Il faut dès lors compter sur quelques associations pour remplir le panier des commissions en fin de mois. L’église de Chavannes-près-Renens lui offre deux jeudis par mois du pain et du fromage. Il a par contre abandonné l’idée de se nourrir à la Soupe populaire. «Ça me coûtait trop cher en essence pour faire les trente kilomètres aller-retour en boguet», se justifie-t-il.
Sa sœur lui apporte de temps en temps un jerricane d’essence. «Des copains me donnent aussi un coup de main, mais ils ne roulent pas sur l’or non plus… remarque Alain Schick. Ils me disent quand même qu’ils ne savent pas comment j’arrive à faire face.» Depuis le temps, le quinquagénaire a élevé la débrouille en art de vivre. Après avoir déposé les plaques de sa voiture, il a ainsi acheté un vélomoteur qu’il a réparé lui-même. Ce véhicule est en effet indispensable pour aller chercher de l’eau avec son bidon de 10 litres ou pour rejoindre le réseau de transports publics.
«Rester présentable»
Deux fois par semaine, son cyclomoteur lui permet aussi de se rendre au Point d’eau. Dans les locaux de l’association lausannoise, il profite de nettoyer son linge et de prendre une douche. Une activité qui lui prend une journée, puisqu’il compte 1 h 10 pour rallier l’avenue de Morges, en vélomoteur jusqu’à la gare de Bussigny, en train jusqu’à Renens, puis en bus pour terminer le voyage. «Mais il faut rester présentable», insiste Alain Schick, qui malgré la précarité, a réussi à conserver sa dignité.
Réveillon dans le bois
Une dignité qui passe aussi par un refus d’avoir honte de sa misère. Il n’hésite donc pas à inviter des amis dans son campement. «J’ai convié cinq copains pour passer Nouvel-An. Quatre ont eu un peu peur d’avoir froid, mais un a répondu positivement. Lui aussi a vécu dans la dèche.»
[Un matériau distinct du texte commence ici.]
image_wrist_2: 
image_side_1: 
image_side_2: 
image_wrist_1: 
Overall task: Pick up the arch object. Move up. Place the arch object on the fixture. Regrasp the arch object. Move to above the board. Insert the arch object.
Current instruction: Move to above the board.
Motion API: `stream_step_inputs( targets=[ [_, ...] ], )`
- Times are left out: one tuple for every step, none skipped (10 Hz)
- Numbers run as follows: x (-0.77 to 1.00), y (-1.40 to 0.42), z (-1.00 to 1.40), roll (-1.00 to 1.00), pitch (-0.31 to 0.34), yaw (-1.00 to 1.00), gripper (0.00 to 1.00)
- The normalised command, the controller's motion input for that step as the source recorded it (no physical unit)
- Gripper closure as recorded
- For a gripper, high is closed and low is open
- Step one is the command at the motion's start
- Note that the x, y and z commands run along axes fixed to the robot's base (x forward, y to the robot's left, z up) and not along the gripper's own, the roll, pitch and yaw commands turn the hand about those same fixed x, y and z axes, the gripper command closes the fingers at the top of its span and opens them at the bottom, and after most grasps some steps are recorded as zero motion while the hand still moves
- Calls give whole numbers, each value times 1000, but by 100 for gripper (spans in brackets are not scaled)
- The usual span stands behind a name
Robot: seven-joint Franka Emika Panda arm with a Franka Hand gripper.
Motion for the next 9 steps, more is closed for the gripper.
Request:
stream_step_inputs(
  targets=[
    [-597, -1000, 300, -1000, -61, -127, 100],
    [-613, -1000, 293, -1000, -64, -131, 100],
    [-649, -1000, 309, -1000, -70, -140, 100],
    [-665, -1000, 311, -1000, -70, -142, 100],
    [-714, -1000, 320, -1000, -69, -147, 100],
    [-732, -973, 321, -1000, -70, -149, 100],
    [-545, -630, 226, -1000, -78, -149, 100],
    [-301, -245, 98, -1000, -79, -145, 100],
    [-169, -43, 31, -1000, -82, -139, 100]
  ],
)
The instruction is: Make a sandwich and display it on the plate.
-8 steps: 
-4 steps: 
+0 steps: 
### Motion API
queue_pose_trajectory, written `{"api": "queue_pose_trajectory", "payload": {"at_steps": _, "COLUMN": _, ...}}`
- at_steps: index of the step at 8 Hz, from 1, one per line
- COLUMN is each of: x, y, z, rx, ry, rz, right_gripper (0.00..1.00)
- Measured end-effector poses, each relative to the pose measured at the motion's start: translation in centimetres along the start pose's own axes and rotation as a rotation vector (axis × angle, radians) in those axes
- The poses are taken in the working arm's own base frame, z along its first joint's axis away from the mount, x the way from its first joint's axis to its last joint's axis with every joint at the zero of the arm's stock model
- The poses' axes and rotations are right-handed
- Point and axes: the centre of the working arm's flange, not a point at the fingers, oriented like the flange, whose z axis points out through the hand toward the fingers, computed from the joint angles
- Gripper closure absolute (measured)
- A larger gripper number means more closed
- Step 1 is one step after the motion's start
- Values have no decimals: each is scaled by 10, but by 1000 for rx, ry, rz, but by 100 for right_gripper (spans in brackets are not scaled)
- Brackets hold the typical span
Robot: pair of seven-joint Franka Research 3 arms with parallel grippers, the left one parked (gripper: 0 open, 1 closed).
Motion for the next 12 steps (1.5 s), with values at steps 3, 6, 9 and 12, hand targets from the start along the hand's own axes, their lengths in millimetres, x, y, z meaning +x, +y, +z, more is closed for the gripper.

Au seuil de la nouvelle année, le quinquagénaire est plein d’espoirs. Même la lettre de la Municipalité signifiant qu’elle n’autorisait pas son campement n’entame pas son optimiste. Avec l’aide de la Fondation Mère Sofia, il envisage déjà son déménagement dans un camping. Mais il rêve d’emménager dans un rural où il pourrait vivre et travailler comme artisan indépendant. «50 m2 me suffiraient, estime-t-il. J’aimerais construire des éoliennes à pales internes. Un procédé encore très rare et au potentiel énergétique supérieur aux éoliennes traditionnelles.»
En attendant, dans l’humidité de la forêt, Alain Schick s’accroche sans se plaindre. «La roue va tourner, c’est une question de temps. Il y a des gens bien plus malheureux que moi», conclut-il en serrant sur le cœur un de ses petits chihuahuas.